## Work request
Look below for the line containing "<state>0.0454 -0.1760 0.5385" and the line containing "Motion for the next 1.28"; repeat exactly those two lines and all lines between them, and nothing else.

## Exercise material
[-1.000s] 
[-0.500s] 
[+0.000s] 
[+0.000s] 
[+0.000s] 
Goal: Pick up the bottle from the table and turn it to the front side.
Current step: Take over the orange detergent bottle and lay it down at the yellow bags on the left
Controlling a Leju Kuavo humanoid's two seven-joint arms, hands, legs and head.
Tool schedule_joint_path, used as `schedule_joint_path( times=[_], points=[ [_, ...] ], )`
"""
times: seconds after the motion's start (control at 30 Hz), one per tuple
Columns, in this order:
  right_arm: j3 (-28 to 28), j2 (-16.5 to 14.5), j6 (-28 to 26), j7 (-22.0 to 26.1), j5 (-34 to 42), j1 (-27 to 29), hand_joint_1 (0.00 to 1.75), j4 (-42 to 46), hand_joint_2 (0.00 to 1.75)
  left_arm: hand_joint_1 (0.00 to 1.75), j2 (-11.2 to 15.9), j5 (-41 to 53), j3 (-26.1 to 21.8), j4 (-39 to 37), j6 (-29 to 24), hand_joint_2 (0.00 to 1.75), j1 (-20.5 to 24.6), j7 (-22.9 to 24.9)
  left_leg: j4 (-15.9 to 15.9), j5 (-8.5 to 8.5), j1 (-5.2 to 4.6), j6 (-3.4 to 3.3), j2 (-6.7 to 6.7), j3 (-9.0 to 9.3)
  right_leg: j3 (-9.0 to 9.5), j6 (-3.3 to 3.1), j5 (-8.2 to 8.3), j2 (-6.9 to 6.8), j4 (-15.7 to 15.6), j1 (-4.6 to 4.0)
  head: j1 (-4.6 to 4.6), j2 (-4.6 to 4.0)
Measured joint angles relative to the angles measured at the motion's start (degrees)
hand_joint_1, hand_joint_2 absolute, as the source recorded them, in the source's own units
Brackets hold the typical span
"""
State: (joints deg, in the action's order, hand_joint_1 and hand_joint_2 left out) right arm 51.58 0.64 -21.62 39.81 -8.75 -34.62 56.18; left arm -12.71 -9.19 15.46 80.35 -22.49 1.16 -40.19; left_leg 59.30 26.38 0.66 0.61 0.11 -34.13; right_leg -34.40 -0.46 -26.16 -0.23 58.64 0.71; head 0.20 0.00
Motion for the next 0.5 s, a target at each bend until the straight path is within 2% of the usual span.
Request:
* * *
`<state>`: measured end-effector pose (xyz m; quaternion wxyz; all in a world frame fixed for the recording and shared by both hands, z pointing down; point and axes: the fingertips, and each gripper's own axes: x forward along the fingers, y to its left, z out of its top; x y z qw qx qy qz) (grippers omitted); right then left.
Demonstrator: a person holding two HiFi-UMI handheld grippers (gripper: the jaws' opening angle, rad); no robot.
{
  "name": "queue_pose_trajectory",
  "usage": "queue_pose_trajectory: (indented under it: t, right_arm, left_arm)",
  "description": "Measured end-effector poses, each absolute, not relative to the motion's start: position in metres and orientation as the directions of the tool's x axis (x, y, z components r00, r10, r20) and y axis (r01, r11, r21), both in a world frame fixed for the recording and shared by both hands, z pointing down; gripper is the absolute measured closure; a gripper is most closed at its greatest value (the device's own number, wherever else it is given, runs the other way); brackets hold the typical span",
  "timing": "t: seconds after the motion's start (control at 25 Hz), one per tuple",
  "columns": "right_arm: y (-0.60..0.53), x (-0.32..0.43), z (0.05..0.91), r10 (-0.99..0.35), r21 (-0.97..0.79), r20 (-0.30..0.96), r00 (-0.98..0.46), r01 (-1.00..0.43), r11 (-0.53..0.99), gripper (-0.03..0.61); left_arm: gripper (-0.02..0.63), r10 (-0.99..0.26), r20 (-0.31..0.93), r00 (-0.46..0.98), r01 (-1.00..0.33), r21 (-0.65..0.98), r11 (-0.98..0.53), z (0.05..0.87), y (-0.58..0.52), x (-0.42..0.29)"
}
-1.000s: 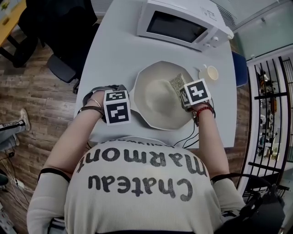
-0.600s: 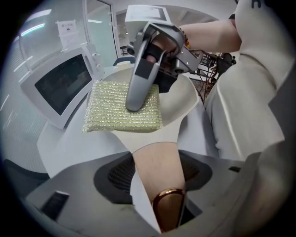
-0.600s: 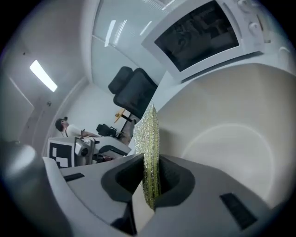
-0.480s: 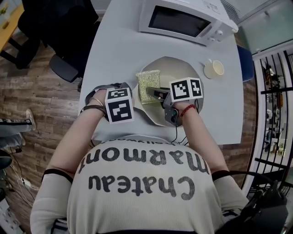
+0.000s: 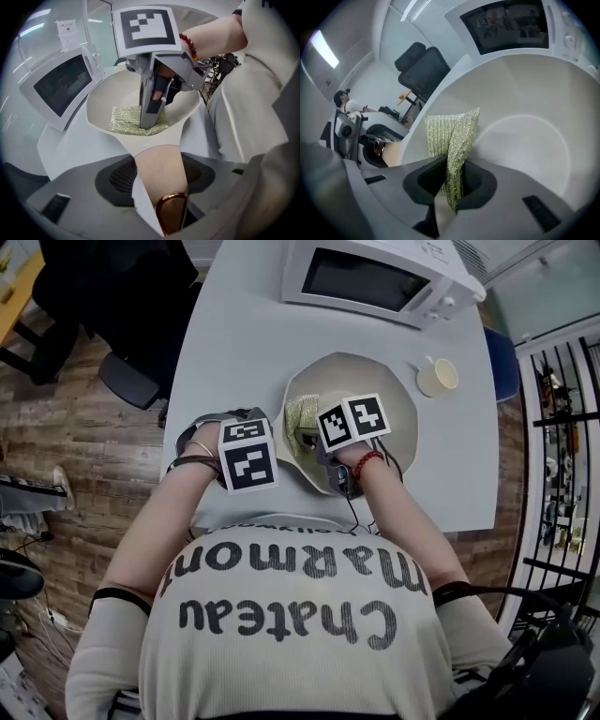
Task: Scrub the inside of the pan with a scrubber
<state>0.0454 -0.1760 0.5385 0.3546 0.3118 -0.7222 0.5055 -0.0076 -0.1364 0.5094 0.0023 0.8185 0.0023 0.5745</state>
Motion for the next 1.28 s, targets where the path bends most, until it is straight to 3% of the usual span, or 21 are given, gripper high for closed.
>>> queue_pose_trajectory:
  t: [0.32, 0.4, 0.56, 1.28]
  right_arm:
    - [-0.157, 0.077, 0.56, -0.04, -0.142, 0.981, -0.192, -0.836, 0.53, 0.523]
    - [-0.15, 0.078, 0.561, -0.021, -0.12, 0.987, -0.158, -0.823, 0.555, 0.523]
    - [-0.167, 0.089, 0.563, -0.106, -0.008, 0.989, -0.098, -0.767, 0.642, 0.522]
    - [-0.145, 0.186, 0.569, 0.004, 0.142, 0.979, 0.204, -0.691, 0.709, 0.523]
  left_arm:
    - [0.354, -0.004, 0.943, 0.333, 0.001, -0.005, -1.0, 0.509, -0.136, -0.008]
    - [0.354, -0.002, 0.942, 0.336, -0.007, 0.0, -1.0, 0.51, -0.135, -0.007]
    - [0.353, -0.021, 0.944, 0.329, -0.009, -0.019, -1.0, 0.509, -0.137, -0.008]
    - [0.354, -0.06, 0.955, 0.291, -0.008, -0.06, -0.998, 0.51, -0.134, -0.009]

## The answer
<state>0.0454 -0.1760 0.5385 0.3546 0.3118 -0.7222 0.5055 -0.0076 -0.1364 0.5094 0.0023 0.8185 0.0023 0.5745</state>
Motion for the next 1.28 s, targets where the path bends most, until it is straight to 3% of the usual span, or 21 are given, gripper high for closed.

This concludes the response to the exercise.